→ Supplied material:
/---

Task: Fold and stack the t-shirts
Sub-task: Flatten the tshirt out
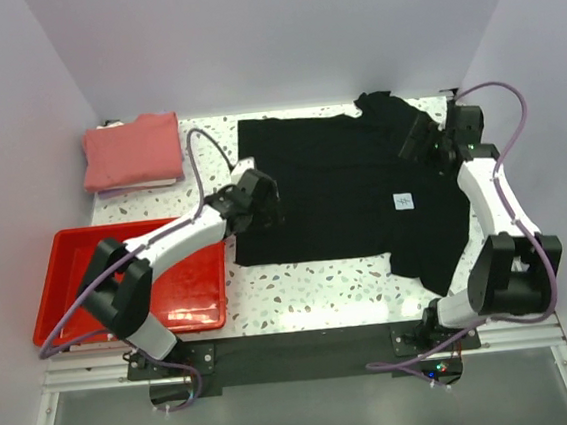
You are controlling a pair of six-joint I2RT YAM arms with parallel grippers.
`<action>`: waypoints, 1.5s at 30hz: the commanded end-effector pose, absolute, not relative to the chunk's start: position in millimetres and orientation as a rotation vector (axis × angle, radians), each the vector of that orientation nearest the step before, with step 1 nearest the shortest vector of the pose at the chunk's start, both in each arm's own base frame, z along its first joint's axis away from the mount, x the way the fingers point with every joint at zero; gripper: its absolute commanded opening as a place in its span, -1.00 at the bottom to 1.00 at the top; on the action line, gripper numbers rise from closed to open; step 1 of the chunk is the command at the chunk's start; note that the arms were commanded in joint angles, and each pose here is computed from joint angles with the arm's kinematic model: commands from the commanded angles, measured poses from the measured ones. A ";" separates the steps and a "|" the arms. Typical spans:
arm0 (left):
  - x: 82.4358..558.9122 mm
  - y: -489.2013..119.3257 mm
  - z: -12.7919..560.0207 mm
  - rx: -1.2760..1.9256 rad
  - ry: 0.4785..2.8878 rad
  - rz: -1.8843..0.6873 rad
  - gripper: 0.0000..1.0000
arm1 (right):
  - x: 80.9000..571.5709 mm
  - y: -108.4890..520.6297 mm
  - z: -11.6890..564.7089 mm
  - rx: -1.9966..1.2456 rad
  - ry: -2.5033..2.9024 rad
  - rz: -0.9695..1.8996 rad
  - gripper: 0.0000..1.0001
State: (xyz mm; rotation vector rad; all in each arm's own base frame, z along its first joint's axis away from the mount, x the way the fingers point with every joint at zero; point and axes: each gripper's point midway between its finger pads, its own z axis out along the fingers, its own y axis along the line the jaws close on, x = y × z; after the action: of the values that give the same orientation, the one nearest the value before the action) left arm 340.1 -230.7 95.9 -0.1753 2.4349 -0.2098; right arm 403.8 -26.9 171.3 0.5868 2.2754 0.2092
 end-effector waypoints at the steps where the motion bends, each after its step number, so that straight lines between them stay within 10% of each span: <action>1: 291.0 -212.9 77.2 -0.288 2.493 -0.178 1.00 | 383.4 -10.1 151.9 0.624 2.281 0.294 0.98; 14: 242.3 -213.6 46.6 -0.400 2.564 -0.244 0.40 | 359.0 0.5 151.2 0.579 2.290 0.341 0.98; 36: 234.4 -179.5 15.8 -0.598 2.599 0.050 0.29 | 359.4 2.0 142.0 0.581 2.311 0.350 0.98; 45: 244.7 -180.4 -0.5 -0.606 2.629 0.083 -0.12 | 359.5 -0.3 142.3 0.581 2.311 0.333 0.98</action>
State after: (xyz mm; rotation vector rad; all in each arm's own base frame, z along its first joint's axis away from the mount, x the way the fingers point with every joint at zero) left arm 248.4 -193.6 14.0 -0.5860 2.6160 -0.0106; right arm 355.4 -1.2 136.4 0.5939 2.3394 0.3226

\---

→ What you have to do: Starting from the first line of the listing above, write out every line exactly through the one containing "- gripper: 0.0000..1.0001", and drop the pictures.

→ Exercise result:
Task: Fold and stack the t-shirts
Sub-task: Flatten the tshirt out
You are controlling a pair of six-joint I2RT YAM arms with parallel grippers.
`<action>`: waypoints, 1.5s at 30hz: the commanded end-effector pose, absolute, not relative to the chunk's start: position in millimetres and orientation as a rotation vector (axis × angle, radians), each the vector of that orientation nearest the step before, with step 1 nearest the shortest vector of the pose at the chunk's start, both in each arm's own base frame, z along its first joint's axis away from the mount, x the way the fingers point with every joint at zero; gripper: its absolute commanded opening as a place in its span, -1.00 at the bottom to 1.00 at the top; on the action line, gripper numbers rise from closed to open; step 1 of the chunk is the command at the chunk's start; note that the arms were commanded in joint angles, and each pose here is computed from joint angles with the arm's kinematic model: commands from the commanded angles, measured poses from the measured ones. A ";" separates the steps and a "|" the arms. Typical spans:
arm0 (left):
  - x: 82.4358..558.9122 mm
  - y: -489.2013..119.3257 mm
  - z: -12.7919..560.0207 mm
  - rx: -1.2760..1.9256 rad
  - ry: 0.4785..2.8878 rad
  - rz: -1.8843..0.6873 rad
  - gripper: 0.0000..1.0000
arm1 (right):
  - x: 80.9000..571.5709 mm
  - y: -108.4890..520.6297 mm
  - z: -11.6890..564.7089 mm
  - rx: -1.9966..1.2456 rad
  - ry: -2.5033..2.9024 rad
  - rz: -0.9695..1.8996 rad
  - gripper: 0.0000..1.0001

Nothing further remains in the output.